“Mon âme se répand en moi, les jours d’affliction m’ont saisi.” Job 30. 16
“Anne répondit : Ce n'est pas cela mon Seigneur. Je suis une femme qui souffre en son cœur, et je n’ai bu ni vin ni boisson enivrante ; mais je répandais mon âme devant l’Éternel.” 1 Samuel 1. 15
Job et Anne ont tous deux traversé des moments intenses de souffrance et de perte d’espérance. Comment ont-ils réagi ? Ils expliquent tous deux leurs sentiments à un moment donné, dans ces deux versets qui ont en commun cette belle expression poétique : « répandre son âme ». Leur âme est en effet agitée et troublée, pleine de tristesse ou de colère, sans trouver d’apaisement. C’est comme si un acide en ébullition les rongeait de l’intérieur. Que faire de cet acide ?
On comprend l’amertume de Job : il est en deuil, frappé d’ulcères, culpabilisé par ses amis, méprisé par la population. Il a tout perdu : sa famille, ses biens, sa santé, ses amis et sa dignité.

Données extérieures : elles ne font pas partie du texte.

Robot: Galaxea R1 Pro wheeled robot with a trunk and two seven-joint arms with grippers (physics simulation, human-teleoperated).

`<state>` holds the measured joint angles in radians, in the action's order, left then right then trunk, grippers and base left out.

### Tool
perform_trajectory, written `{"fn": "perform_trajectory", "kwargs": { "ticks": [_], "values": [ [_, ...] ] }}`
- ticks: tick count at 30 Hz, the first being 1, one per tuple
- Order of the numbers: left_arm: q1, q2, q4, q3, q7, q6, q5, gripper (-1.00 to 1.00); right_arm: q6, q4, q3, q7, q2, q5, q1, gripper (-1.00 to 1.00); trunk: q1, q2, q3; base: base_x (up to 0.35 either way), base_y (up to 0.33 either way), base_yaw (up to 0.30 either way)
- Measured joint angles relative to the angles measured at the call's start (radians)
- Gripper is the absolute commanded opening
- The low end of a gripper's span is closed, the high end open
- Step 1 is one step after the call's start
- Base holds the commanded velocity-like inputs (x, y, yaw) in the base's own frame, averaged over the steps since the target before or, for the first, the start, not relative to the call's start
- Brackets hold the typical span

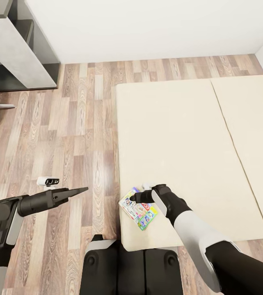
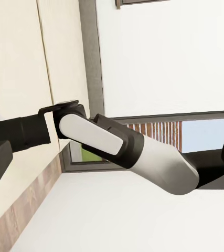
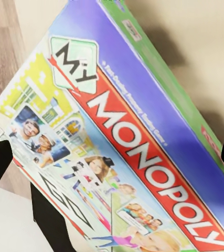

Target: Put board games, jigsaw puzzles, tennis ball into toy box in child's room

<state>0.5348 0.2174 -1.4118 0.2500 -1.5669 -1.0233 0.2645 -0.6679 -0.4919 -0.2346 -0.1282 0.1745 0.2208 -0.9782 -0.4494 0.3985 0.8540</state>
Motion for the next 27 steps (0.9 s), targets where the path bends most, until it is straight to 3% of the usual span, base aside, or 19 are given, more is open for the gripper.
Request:
{"fn": "perform_trajectory", "kwargs": {
  "ticks": [27],
  "values": [
    [0.0, -0.001, 0.0, 0.005, 0.0, 0.0, 0.0, 1.0, -0.031, 0.0, 0.002, 0.0, 0.0, 0.001, 0.01, 1.0, 0.0, 0.0, 0.0, 0.0, 0.0, 0.0]
  ]
}}
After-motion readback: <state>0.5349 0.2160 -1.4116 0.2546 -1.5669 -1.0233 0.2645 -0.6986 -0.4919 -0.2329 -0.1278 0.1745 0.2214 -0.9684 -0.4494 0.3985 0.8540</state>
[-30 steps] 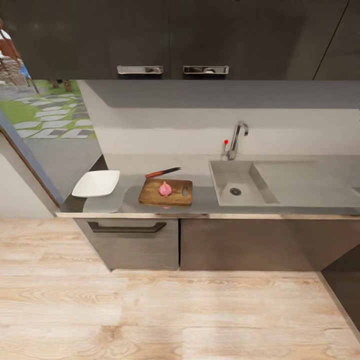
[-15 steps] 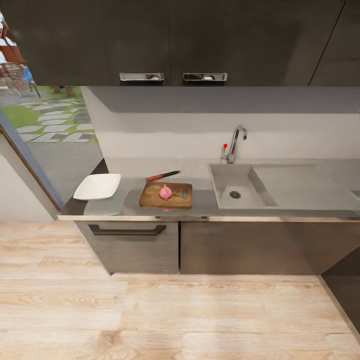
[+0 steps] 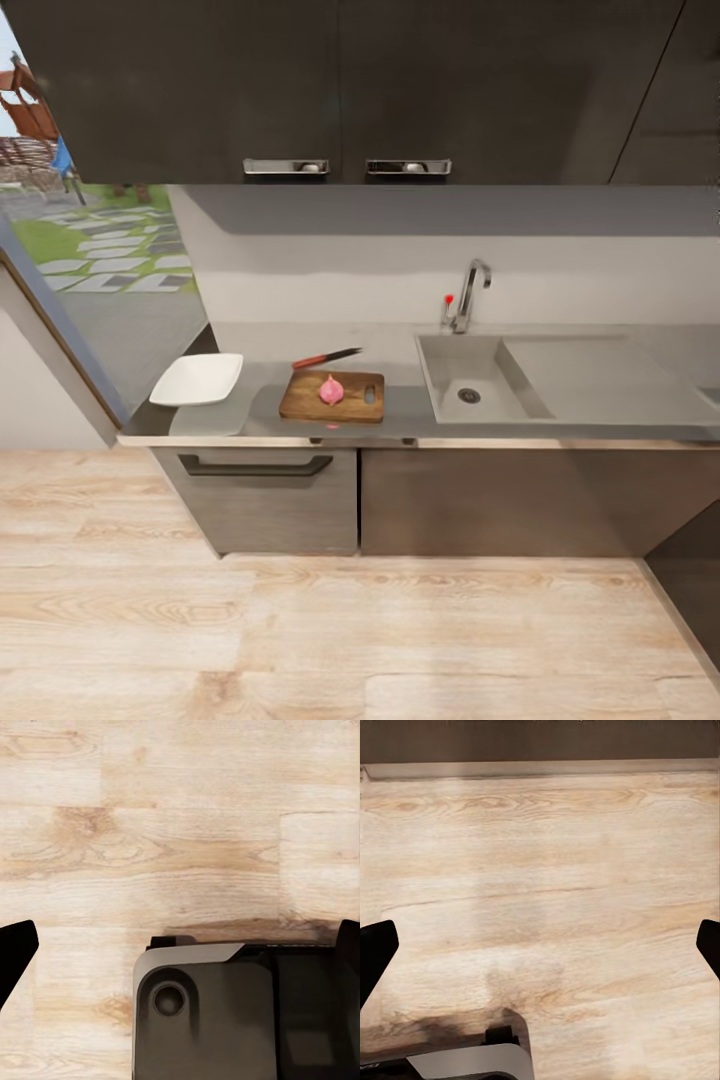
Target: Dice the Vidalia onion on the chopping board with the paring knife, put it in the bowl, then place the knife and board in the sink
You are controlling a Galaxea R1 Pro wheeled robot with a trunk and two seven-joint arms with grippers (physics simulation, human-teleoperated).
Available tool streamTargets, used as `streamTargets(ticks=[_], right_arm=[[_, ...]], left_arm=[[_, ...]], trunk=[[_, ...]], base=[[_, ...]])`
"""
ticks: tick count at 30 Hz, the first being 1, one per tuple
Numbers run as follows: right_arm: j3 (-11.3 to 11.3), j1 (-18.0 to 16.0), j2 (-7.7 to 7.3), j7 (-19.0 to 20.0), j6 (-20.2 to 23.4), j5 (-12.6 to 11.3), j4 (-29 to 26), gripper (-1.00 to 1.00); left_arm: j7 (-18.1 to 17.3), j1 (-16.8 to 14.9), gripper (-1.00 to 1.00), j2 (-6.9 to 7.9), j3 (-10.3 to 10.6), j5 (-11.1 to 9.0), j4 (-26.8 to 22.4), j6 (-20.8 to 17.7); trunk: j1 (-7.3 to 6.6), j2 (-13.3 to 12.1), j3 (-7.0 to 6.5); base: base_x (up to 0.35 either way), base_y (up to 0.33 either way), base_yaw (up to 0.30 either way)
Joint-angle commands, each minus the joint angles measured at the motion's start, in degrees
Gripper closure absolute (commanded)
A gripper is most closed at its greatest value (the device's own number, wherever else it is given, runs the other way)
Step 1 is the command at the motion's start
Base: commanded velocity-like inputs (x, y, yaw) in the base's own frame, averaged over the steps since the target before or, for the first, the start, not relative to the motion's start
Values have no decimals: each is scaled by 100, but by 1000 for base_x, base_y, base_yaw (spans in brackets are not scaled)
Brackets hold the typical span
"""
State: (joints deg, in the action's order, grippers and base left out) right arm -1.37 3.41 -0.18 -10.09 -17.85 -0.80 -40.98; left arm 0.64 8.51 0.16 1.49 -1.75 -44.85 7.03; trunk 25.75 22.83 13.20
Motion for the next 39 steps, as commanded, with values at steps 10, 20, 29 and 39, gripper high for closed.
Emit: streamTargets(ticks=[10, 20, 29, 39], right_arm=[[5, 2, 0, -12, -8, -8, -6, -100], [5, 2, 0, -11, -8, -8, -5, -100], [5, 2, 0, -11, -80, -8, 2, -100], [5, 2, 0, -11, -87, -5, 8, -100]], left_arm=[[7, 2, -100, 2, 9, -18, -1, 9], [7, 2, -100, 2, 9, -18, 29, 9], [7, 2, -100, 2, 9, -18, 29, 9], [7, 2, -100, 2, 7, -18, 21, 9]], trunk=[[4, 9, -83], [4, 9, -174], [4, 9, -256], [4, 9, -346]], base=[[0, 0, 0], [0, 0, 0], [0, 0, 0], [0, 23, 0]])
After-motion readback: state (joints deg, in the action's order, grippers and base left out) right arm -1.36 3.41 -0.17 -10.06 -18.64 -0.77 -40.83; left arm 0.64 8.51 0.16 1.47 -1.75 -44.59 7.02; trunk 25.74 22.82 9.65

S’il s’épanche avec ses visiteurs, ils ne le comprennent pas et le condamnent ! Il se sent même trahi et abandonné par Dieu qui lui paraît lointain et indifférent. Alors ce flot d’émotions et de réflexions se répand en lui-même. L’acide reste à l’intérieur et semble brûler tout son être. Les jours d’affliction l’ont saisi, emprisonné. Il n’en sera délivré que par une intervention de ce Dieu qui est en fait proche et attentif, plein d’amour.
La deuxième femme du mari de Anne prenait un malin plaisir à la harceler de ses sarcasmes méprisants, particulièrement quand la famille se déplaçait à Silo pour sacrifier, adorer et se réjouir (1 Sam. 1. 1-7). Bien que profondément blessée, Anne aurait pu se laisser écraser par la tristesse et la frustration, refuser de participer aux repas et aux cérémonies, se morfondre dans sa solitude. Mais sa volonté réagit : elle décide d’aller seule dans le temple. Elle explique au sacrificateur qui l’interpelle : “Je répandais mon âme devant l’Éternel" et exprime "la grandeur de sa plainte et de son chagrin” (v. 16). Le résultat apparaît aussitôt : “elle s’en alla son chemin ; et elle mangea, et elle n’eut plus le même visage” (v. 18).
Répandre son âme, cela parait difficile quand on est trop perturbé pour s’expliquer clairement. Alors suivons l’exemple de David : “Je crierai de ma voix à l’Éternel, et il me répondra de sa montagne sainte” (Ps. 3. 4).